What the exercise asks
Reproduce the entries in full and exactly. Pictures stay out.

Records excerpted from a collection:
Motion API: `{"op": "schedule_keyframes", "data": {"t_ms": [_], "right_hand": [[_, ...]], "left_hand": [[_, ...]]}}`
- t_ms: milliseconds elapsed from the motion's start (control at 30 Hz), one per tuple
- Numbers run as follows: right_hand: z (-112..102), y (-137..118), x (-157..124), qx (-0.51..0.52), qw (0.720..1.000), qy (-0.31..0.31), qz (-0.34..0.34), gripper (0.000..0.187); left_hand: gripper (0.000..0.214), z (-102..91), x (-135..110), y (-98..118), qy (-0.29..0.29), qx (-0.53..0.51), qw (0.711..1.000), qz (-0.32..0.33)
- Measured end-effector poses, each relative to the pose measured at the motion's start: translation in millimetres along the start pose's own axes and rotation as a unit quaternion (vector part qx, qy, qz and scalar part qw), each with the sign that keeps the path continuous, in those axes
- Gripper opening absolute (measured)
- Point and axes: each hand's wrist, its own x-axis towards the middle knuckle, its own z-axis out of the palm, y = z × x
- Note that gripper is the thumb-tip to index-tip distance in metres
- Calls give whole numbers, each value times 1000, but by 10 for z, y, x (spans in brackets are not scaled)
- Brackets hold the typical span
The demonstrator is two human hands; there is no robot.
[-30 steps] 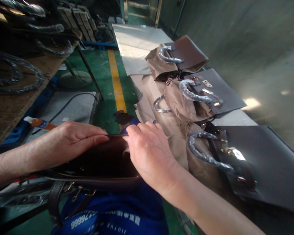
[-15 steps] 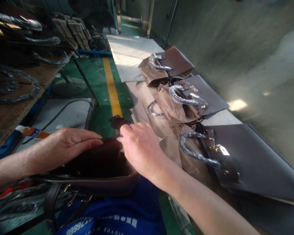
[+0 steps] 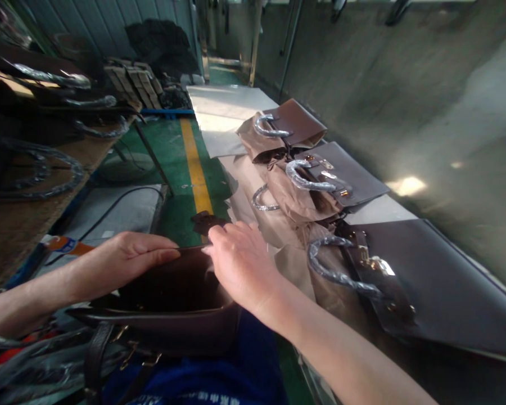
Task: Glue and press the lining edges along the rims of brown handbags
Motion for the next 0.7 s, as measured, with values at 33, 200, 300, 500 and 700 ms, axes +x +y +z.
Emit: {"op": "schedule_keyframes", "data": {"t_ms": [33, 200, 300, 500, 700], "right_hand": [[2, 2, -2, 2, 1000, 2, 4, 8], [22, 18, -12, -7, 1000, 13, 7, 6], [24, 12, -15, -5, 1000, 14, 3, 6], [1, -21, -13, 0, 1000, 9, 6, 8], [-29, -15, 33, -15, 999, -28, 5, 7]], "left_hand": [[34, -4, 0, 12, -2, -4, 1000, 4], [32, -5, -7, 13, 12, -8, 1000, 22], [32, 1, -7, -12, 16, -15, 1000, 14], [32, 4, 15, -25, 19, -6, 1000, 13], [33, 2, 39, -60, 16, -6, 999, 31]]}}
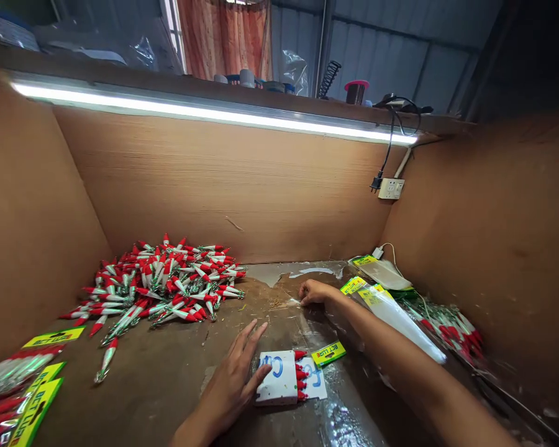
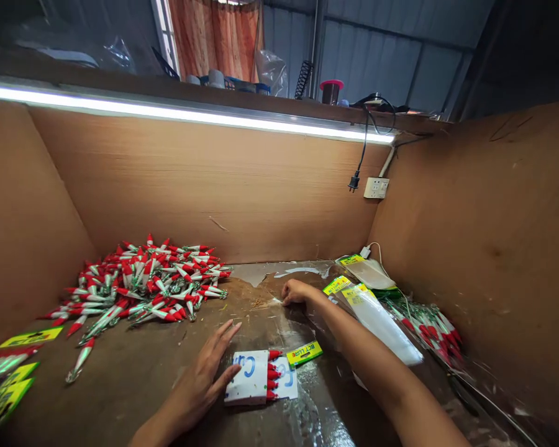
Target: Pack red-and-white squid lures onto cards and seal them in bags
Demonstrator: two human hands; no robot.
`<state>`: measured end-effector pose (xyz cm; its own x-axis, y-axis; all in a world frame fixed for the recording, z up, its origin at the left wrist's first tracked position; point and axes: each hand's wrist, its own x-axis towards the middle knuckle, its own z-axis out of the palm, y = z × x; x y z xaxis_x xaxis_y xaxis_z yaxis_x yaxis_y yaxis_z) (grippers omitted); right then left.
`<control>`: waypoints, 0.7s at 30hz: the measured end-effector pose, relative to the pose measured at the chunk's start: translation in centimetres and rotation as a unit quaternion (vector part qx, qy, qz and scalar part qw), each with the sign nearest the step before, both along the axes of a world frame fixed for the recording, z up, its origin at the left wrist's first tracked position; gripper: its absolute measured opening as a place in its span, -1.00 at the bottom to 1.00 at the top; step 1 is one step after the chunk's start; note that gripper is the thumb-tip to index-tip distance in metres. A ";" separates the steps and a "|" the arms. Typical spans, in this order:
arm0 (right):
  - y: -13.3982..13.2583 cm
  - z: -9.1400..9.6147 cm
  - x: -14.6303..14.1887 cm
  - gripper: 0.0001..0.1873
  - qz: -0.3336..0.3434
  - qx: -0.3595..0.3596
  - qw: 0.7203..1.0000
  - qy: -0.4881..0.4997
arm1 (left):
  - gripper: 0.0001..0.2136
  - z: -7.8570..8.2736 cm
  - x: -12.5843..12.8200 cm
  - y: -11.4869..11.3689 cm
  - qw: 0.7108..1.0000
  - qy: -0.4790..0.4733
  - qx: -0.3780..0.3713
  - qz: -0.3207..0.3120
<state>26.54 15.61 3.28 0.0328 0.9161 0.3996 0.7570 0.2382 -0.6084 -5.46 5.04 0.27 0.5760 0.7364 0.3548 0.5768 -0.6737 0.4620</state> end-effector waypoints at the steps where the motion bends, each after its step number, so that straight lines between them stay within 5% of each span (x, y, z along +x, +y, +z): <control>1: 0.3 0.6 -0.1 -0.64 -0.001 -0.018 1.000 -0.006 | -0.45 0.1 -0.2 0.1 1.000 -0.011 -0.001 0.009; 4: 0.1 2.9 0.0 -0.75 -0.009 -0.059 0.998 -0.029 | -0.49 0.5 -0.6 0.6 0.998 -0.052 -0.003 0.034; 9: -3.5 6.5 -1.7 -0.74 -0.022 0.019 1.000 -0.010 | -0.43 1.1 -0.7 1.3 0.987 -0.136 -0.009 0.084; 13: -7.8 6.1 -6.5 -0.69 0.109 0.042 0.979 0.168 | -0.23 2.2 -0.8 0.9 0.969 -0.210 -0.002 0.128; 17: -10.0 3.3 -11.0 -0.69 0.277 -0.102 0.872 0.389 | -0.06 3.3 -1.5 0.6 0.952 -0.282 -0.022 0.119; 21: -10.2 0.8 -12.7 -0.65 0.319 -0.197 0.766 0.522 | -0.13 3.0 -2.0 1.3 0.935 -0.319 -0.155 -0.016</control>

Written solution
Motion API: `{"op": "schedule_keyframes", "data": {"t_ms": [_], "right_hand": [[_, ...]], "left_hand": [[_, ...]]}}`
- t_ms: milliseconds elapsed from the motion's start (control at 30 Hz), one per tuple
- Numbers run as follows: right_hand: z (-112..102), y (-137..118), x (-157..124), qx (-0.51..0.52), qw (0.720..1.000), qy (-0.31..0.31), qz (-0.34..0.34), gripper (0.000..0.187); left_hand: gripper (0.000..0.214), z (-102..91), x (-135..110), y (-98..118), qy (-0.29..0.29), qx (-0.53..0.51), qw (0.711..1.000), qz (-0.32..0.33)
- Measured end-effector poses, each relative to the pose measured at the motion's start: translation in millimetres along the start pose's own axes and rotation as a unit quaternion (vector part qx, qy, qz and scalar part qw), each with the sign that keeps the path continuous, in those axes
- Gripper opening absolute (measured)
- Point and axes: each hand's wrist, its own x-axis towards the middle knuckle, its own z-axis out of the palm, y = z × x
- Note that gripper is the thumb-tip to index-tip distance in metres
- Calls give whole numbers, each value times 1000, but by 10 for z, y, x (spans in brackets are not scaled)
- Brackets hold the typical span
The demonstrator is two human hands; there is no robot.
[-30 steps] 
[-15 steps] 
[+0 steps] 
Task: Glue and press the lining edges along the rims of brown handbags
Motion for the next 0.7 s, as measured, with values at 33, 200, 300, 500 and 700 ms, axes +x +y +z.
Emit: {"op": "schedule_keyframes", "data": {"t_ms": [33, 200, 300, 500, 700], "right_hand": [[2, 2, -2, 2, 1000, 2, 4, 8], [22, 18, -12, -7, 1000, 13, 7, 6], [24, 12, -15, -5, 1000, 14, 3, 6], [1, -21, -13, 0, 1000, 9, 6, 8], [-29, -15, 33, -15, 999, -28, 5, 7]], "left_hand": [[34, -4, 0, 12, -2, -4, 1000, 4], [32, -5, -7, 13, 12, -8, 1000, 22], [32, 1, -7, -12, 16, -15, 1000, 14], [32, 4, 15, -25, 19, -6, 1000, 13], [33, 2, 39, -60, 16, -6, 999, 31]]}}
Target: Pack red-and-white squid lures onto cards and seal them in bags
Demonstrator: two human hands; no robot.
`<state>`: measured end-effector pose (xyz cm; its own x-axis, y-axis; all in a world frame fixed for the recording, z up, its origin at the left wrist's first tracked position; point and axes: each hand's wrist, its own x-axis towards the middle knuckle, its own z-axis out of the palm, y = z × x; x y z xaxis_x xaxis_y xaxis_z yaxis_x yaxis_y yaxis_z) (grippers omitted); right then left.
`<control>`: waypoints, 0.7s at 30hz: the measured end-effector pose, relative to the pose measured at the chunk's start: translation in centimetres and rotation as a unit quaternion (vector part qx, qy, qz and scalar part qw), each with the sign nearest the step before, both along the axes of a world frame fixed for the recording, z up, its origin at the left wrist's first tracked position; gripper: its absolute measured opening as a place in its span, -1.00 at the bottom to 1.00 at the top; step 1 is one step after the chunk's start; note that gripper is the thumb-tip to index-tip distance in metres. A ";" separates the steps and a "|" the arms. Typical spans, in this order:
arm0 (right):
  - y: -13.3982..13.2583 cm
  - z: -9.1400..9.6147 cm
  - x: -14.6303..14.1887 cm
  - gripper: 0.0001..0.1873
  - qz: -0.3336..0.3434
  - qx: -0.3595..0.3596
  - qw: 0.7203..1.0000
  - qy: -0.4881..0.4997
arm1 (left):
  - gripper: 0.0001..0.2136
  - z: -7.8570..8.2736 cm
  - x: -12.5843..12.8200 cm
  - y: -11.4869..11.3689 cm
  - qw: 0.7108..1.0000
  - qy: -0.4790..0.4733
  - qx: -0.3780..0.3713
  - qz: -0.3207..0.3120
<state>26.54 15.61 3.28 0.0328 0.9161 0.3996 0.7570 0.2382 -0.6084 -5.46 5.04 0.27 0.5760 0.7364 0.3548 0.5768 -0.6737 0.4620</state> end-effector waypoints at the steps where the motion bends, each after its step number, so that straight lines between them stay within 5% of each span (x, y, z along +x, +y, +z): <control>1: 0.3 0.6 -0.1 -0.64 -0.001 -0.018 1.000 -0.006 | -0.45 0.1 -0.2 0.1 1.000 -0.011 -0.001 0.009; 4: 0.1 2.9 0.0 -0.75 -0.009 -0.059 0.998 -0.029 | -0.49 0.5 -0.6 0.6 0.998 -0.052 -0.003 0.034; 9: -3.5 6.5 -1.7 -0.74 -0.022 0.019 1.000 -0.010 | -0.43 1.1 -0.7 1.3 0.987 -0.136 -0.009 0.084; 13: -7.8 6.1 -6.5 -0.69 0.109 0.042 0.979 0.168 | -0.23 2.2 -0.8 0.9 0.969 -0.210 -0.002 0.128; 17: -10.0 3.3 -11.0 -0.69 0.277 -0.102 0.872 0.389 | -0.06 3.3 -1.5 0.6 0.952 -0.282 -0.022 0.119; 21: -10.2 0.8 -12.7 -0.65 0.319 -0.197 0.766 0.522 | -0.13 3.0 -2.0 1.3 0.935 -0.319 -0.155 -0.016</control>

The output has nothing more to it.